Paradoxalement, cette discussion s’est déroulée dans le cadre d’un échange sur la 5G, une future norme de téléphonie mobile qui fait justement l’objet de critiques sur ce terrain.

Or au cours de son entretien, Cédric O a défendu le caractère indispensable de cette 5G. L’on pourrait dès lors arguer que si le gouvernement veut vraiment agir sur l’empreinte environnementale du numérique, ce n’est pas tant sur les usages qu’il faut mettre la pression, mais plutôt sur les technologies qui les supportent.

Évidemment, ce n’est pas ce que défend le secrétaire d’État au numérique, puisqu’il a la casquette de chef de la transition numérique et les communications électroniques, et que la 5G est un levier puissant pour cette transition, car elle réglera à terme la fracture des territoires. Et puis, si la 5G aboutira à des usages potentiellement énergivores, elle aidera aussi d’autres secteurs à diminuer leur niveau de pollution : l’investissement pourrait, à ce titre, être positif.

C’est ce qu’explique le régulateur des télécoms : cette génération « a aussi une meilleure efficacité énergétique à trafic constant et ses usages peuvent contribuer à réduire les dépenses énergétiques et/ou l’impact environnemental d’autres secteurs (transports, agriculture) ». Et de rappeler que s’il y a sans doute un effort à faire dans le numérique, c’est le logement et le transport qui émettent le plus.

Poser le bon diagnostic

Selon l’Agence de la transition écologique, un établissement lié au ministère de l’écologie, le numérique a été responsable en 2019 de 4 % des émissions mondiales de gaz à effet de serre. L’évolution des usages lui fait dire que cette part devrait doubler d’ici 2025. Dans ces 4 %, 47 % des émissions de gaz à effet de serre seraient dues aux équipements des particuliers, 28 % aux infrastructures réseau et 25 % aux centres de données.
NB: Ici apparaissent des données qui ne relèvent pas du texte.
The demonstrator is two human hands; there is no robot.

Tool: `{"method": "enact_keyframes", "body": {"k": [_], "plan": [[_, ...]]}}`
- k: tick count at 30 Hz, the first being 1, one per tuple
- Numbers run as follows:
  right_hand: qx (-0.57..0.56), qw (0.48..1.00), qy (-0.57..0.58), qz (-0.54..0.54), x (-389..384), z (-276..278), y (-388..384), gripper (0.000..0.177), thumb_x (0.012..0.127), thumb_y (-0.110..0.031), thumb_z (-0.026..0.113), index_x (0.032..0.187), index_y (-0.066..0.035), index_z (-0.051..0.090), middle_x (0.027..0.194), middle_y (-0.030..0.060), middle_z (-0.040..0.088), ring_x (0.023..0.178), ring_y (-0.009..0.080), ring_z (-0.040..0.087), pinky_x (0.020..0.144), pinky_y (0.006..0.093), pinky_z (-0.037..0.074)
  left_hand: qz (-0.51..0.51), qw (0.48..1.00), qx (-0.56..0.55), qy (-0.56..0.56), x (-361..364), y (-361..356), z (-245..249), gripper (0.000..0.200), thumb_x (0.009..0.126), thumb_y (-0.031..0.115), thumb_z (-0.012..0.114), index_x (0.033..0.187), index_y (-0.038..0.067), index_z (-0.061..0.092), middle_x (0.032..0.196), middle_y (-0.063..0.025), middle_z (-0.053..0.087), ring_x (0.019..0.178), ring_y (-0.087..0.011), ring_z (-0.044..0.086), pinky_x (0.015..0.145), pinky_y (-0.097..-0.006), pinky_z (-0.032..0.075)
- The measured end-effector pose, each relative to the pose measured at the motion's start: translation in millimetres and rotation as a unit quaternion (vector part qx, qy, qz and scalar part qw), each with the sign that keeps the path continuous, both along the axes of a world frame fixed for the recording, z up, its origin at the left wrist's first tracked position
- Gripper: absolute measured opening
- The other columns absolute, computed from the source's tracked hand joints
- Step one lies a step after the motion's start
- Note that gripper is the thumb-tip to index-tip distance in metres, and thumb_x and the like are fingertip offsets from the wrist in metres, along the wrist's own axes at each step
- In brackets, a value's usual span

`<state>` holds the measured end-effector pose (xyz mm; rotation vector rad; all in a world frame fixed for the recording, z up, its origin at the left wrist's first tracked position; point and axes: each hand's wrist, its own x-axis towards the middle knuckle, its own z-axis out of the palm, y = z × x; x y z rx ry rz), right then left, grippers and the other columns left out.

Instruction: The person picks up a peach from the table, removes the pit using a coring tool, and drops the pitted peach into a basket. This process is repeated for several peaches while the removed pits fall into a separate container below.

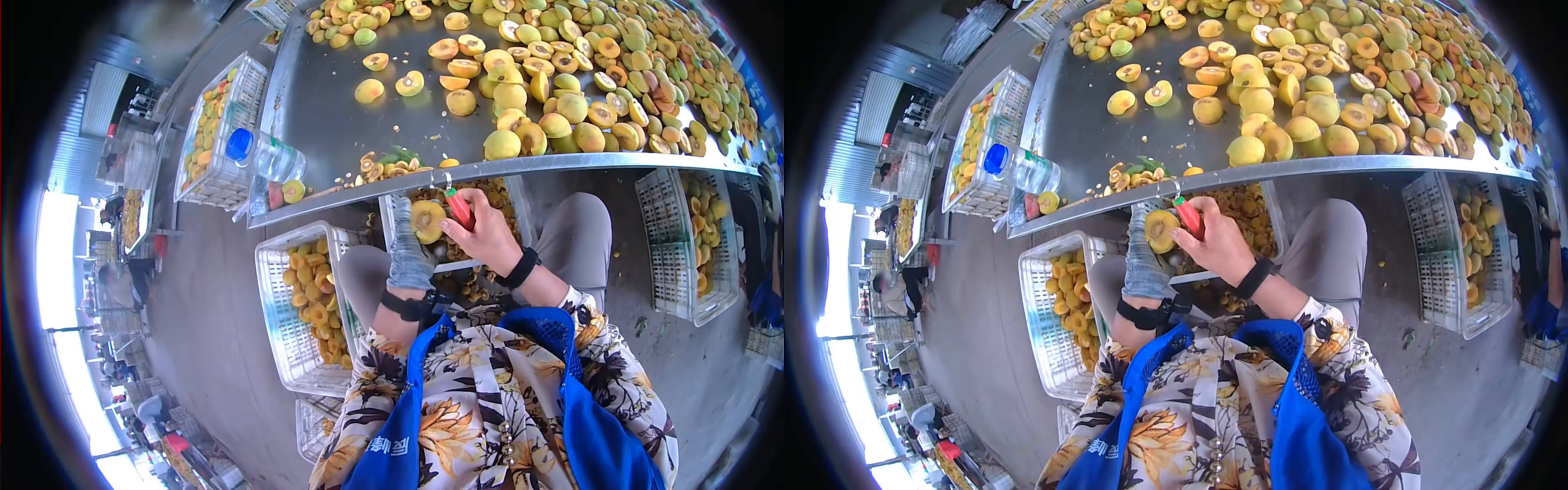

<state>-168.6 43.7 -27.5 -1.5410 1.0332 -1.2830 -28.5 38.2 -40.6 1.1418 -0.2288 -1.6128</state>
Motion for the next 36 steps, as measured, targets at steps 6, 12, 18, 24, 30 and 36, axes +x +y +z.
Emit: {"method": "enact_keyframes", "body": {"k": [6, 12, 18, 24, 30, 36], "plan": [[-0.017, 0.981, 0.187, 0.053, -8.6, 12.8, 28.5, 0.031, 0.078, -0.015, 0.063, 0.096, 0.0, 0.042, 0.065, 0.0212, 0.054, 0.063, 0.0402, 0.056, 0.055, 0.045, 0.043, 0.015, 0.997, -0.064, -0.038, 13.1, 7.2, 21.2, 0.046, 0.089, 0.053, 0.04, 0.109, 0.013, 0.053, 0.091, -0.0018, 0.062, 0.073, -0.0136, 0.062, 0.045, -0.024, 0.048], [0.003, 0.982, 0.18, 0.059, -0.2, 2.0, 46.5, 0.03, 0.079, -0.011, 0.06, 0.097, 0.003, 0.04, 0.067, 0.0249, 0.056, 0.067, 0.0428, 0.056, 0.057, 0.0477, 0.043, 0.088, 0.974, -0.205, -0.051, -4.4, 10.9, -1.7, 0.041, 0.091, 0.04, 0.047, 0.115, 0.007, 0.051, 0.106, -0.0064, 0.058, 0.092, -0.0175, 0.058, 0.081, -0.0302, 0.05], [0.032, 0.985, 0.166, 0.012, 1.7, -0.7, 59.5, 0.025, 0.079, -0.009, 0.057, 0.093, 0.003, 0.04, 0.066, 0.026, 0.056, 0.067, 0.0443, 0.056, 0.057, 0.0484, 0.042, 0.032, 0.93, -0.312, -0.191, -19.4, 27.7, 13.1, 0.04, 0.093, 0.034, 0.048, 0.117, 0.002, 0.05, 0.11, -0.0086, 0.058, 0.098, -0.0179, 0.057, 0.085, -0.0296, 0.048], [0.086, 0.979, 0.175, 0.064, 5.0, 1.9, 66.0, 0.027, 0.075, -0.006, 0.056, 0.095, 0.004, 0.042, 0.063, 0.026, 0.054, 0.064, 0.0449, 0.055, 0.055, 0.0465, 0.043, -0.007, 0.983, -0.17, -0.069, -9.7, 23.8, 16.4, 0.032, 0.086, 0.025, 0.057, 0.106, 0.0, 0.056, 0.095, -0.0111, 0.062, 0.083, -0.0221, 0.061, 0.069, -0.0346, 0.053], [0.076, 0.96, 0.23, 0.14, 2.0, 0.6, 51.0, 0.027, 0.073, -0.006, 0.054, 0.095, 0.004, 0.043, 0.066, 0.0261, 0.056, 0.068, 0.0439, 0.056, 0.058, 0.0459, 0.045, -0.069, 0.991, -0.099, 0.051, 12.8, 15.5, 10.5, 0.028, 0.082, 0.02, 0.06, 0.101, -0.001, 0.057, 0.088, -0.0133, 0.062, 0.072, -0.0264, 0.063, 0.062, -0.0355, 0.053], [0.09, 0.967, 0.162, 0.174, 0.8, 8.3, 49.7, 0.02, 0.072, -0.006, 0.053, 0.089, 0.003, 0.047, 0.068, 0.0271, 0.057, 0.071, 0.0428, 0.058, 0.062, 0.0456, 0.046, -0.053, 0.983, -0.174, -0.029, 13.3, 18.8, 20.8, 0.029, 0.082, 0.019, 0.06, 0.1, -0.003, 0.057, 0.089, -0.0132, 0.062, 0.074, -0.0262, 0.063, 0.064, -0.0336, 0.053]]}}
Mais réduire l’empreinte écologique, comme le suggère Cédric O, suppose d’abord de bien la mesurer, donc aussi de déterminer ce que l’on inclut dans le « secteur du numérique », et de comprendre sur quoi elle repose. Or dans le cas de la France par exemple, il ne faut pas perdre de vue que l’électricité pour les appareils et les data centers est décarbonée, du fait de l’existence d’un vaste parc de centrales nucléaires.

centrale nucléaire
L’utilisation de l’énergie nucléaire pose certaines problématiques, comme la gestion des déchets, mais elle a le mérite de proposer une électricité décarbonée. // Source : Civaux-communication

Par ailleurs, d’autres rapports tempèrent l’idée d’un secteur du numérique qui connaîtrait inexorablement une inflation énergétique. C’est ce que montrent des travaux de l’Agence internationale de l’énergie ou du régulateur des télécoms, avec des courbes suggérant par exemple une baisse des émissions de gaz à effet de serre ou un usage énergétique contant, c’est-à-dire maîtrisé.
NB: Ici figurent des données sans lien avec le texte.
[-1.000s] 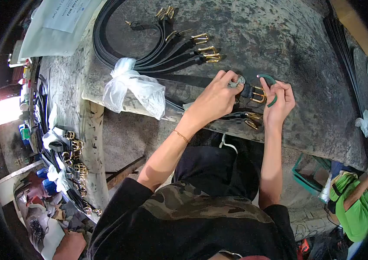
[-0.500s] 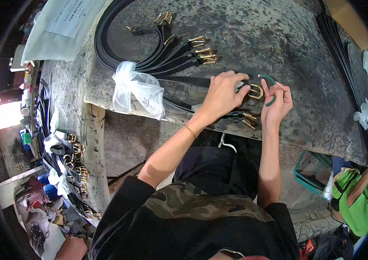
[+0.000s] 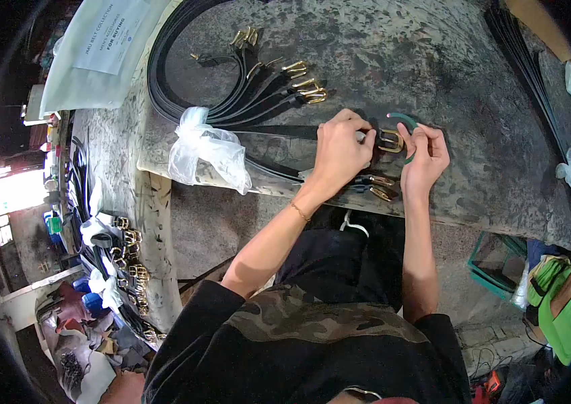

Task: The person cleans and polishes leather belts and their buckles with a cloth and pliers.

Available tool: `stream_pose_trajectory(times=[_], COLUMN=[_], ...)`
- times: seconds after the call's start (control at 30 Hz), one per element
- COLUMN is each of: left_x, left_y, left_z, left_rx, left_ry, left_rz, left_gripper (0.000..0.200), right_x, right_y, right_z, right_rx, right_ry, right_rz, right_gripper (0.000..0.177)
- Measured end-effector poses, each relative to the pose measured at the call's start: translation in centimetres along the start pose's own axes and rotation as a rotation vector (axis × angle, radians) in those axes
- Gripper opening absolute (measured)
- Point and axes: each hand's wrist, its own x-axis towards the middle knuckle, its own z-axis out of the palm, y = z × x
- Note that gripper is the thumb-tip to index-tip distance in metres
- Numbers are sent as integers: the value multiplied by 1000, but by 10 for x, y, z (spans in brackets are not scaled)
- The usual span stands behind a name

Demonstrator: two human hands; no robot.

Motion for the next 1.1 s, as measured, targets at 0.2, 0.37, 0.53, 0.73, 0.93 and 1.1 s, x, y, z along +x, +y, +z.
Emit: stream_pose_trajectory(times=[0.2,0.37,0.53,0.73,0.93,1.1], left_x=[-15,-13,-11,-11,-10,-10], left_y=[6,2,0,0,1,-1], left_z=[6,4,-2,-7,-8,-9], left_rx=[237,249,116,40,24,-31], left_ry=[-7,-75,-167,-179,-193,-185], left_rz=[147,94,-25,-77,-113,-117], left_gripper=[9,10,12,12,12,12], right_x=[1,-11,-14,-14,-14,-15], right_y=[-3,-13,-13,-13,-13,-10], right_z=[0,0,3,2,5,2], right_rx=[125,-386,-411,-469,-466,-483], right_ry=[24,-13,-47,-75,-71,-76], right_rz=[21,-15,-69,-58,-44,-23], right_gripper=[8,5,1,2,3,2])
Il reste à voir plus en détail de quelle façon le gouvernement entend mettre en musique cette sobriété, et surtout quelles peuvent être les marges de manœuvre. Car aux yeux de certains fins connaisseurs des réseaux, le secteur français du numérique est déjà l’un des plus vertueux. Et surtout, la sobriété pour la sobriété risque de ne mener à rien, en tout cas pas à une baisse de la consommation électrique.